TASK TO CARRY OUT ->
From the data that follows, print exactly the lines starting at the one containing "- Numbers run" and ending at the one containing "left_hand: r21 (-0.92"; include both of them and nothing more.
[GIVEN INFORMATION Boundary: Start]
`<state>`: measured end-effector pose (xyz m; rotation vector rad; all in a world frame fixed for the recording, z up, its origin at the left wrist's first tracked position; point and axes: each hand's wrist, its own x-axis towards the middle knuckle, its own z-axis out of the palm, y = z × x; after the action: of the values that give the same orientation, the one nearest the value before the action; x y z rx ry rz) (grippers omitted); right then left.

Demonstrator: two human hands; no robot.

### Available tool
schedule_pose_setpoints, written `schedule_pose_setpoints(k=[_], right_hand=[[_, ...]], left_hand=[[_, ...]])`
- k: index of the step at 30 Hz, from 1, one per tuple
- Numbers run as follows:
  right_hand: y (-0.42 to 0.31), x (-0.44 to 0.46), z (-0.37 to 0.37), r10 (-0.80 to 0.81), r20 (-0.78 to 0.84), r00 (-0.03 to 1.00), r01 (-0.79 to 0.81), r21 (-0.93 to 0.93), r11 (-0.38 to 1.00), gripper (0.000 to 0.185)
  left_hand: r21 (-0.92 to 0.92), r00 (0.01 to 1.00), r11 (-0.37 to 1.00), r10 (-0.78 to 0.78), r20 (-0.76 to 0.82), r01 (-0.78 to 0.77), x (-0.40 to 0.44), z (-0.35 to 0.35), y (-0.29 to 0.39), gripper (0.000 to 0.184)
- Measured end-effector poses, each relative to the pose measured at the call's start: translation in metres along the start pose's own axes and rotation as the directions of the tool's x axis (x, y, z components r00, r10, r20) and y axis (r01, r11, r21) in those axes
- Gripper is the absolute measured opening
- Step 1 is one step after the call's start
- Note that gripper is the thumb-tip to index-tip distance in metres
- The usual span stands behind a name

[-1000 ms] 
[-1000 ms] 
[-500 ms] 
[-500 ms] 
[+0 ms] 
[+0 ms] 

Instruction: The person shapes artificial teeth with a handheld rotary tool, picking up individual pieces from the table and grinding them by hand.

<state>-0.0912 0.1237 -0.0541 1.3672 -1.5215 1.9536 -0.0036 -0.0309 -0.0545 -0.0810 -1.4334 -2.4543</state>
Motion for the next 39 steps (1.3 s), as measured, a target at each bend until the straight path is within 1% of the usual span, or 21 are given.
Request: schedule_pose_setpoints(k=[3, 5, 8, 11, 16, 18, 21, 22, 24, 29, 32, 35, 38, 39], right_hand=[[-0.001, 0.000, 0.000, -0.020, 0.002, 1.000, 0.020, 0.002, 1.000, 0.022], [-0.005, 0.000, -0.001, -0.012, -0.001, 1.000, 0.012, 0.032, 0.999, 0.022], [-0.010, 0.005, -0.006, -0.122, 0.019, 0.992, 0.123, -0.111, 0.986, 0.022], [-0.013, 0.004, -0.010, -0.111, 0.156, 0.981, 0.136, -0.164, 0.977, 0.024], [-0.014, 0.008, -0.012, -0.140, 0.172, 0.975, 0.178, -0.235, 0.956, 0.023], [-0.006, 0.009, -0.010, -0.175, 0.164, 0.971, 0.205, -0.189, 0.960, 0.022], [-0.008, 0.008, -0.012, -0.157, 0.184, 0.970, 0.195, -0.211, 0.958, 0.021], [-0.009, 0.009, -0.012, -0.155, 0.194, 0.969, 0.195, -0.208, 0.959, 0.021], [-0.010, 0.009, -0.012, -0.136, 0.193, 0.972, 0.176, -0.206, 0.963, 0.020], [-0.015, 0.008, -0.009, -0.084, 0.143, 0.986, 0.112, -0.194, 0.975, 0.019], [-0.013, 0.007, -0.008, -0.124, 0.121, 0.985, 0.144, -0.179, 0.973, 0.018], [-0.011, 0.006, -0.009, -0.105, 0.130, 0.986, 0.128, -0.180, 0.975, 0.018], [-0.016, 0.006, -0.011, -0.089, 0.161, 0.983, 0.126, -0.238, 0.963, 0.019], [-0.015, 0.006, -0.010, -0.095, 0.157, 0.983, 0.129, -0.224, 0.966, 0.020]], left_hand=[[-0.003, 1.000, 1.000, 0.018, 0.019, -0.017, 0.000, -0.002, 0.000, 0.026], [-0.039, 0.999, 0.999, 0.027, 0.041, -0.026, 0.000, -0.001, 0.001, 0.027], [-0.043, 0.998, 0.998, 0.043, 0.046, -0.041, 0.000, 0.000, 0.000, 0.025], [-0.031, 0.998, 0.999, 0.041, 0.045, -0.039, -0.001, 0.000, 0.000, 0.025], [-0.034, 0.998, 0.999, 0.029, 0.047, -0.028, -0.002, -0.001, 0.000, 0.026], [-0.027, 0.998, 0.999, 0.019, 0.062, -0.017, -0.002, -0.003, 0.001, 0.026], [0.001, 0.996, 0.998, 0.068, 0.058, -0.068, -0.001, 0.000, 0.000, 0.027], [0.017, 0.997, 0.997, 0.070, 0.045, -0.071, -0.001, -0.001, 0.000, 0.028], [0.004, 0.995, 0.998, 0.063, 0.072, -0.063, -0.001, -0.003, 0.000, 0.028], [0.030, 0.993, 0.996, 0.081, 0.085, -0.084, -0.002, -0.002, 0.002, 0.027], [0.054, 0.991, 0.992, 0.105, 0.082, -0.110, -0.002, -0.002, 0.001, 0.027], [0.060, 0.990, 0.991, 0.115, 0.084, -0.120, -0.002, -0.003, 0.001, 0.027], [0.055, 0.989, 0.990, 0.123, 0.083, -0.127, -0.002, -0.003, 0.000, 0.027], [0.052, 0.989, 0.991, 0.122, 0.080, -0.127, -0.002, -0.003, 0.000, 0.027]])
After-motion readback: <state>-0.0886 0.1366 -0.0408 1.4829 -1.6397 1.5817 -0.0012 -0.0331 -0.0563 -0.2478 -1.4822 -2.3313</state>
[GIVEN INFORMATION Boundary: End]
REPLY TO THE TASK ->
- Numbers run as follows:
  right_hand: y (-0.42 to 0.31), x (-0.44 to 0.46), z (-0.37 to 0.37), r10 (-0.80 to 0.81), r20 (-0.78 to 0.84), r00 (-0.03 to 1.00), r01 (-0.79 to 0.81), r21 (-0.93 to 0.93), r11 (-0.38 to 1.00), gripper (0.000 to 0.185)
  left_hand: r21 (-0.92 to 0.92), r00 (0.01 to 1.00), r11 (-0.37 to 1.00), r10 (-0.78 to 0.78), r20 (-0.76 to 0.82), r01 (-0.78 to 0.77), x (-0.40 to 0.44), z (-0.35 to 0.35), y (-0.29 to 0.39), gripper (0.000 to 0.184)

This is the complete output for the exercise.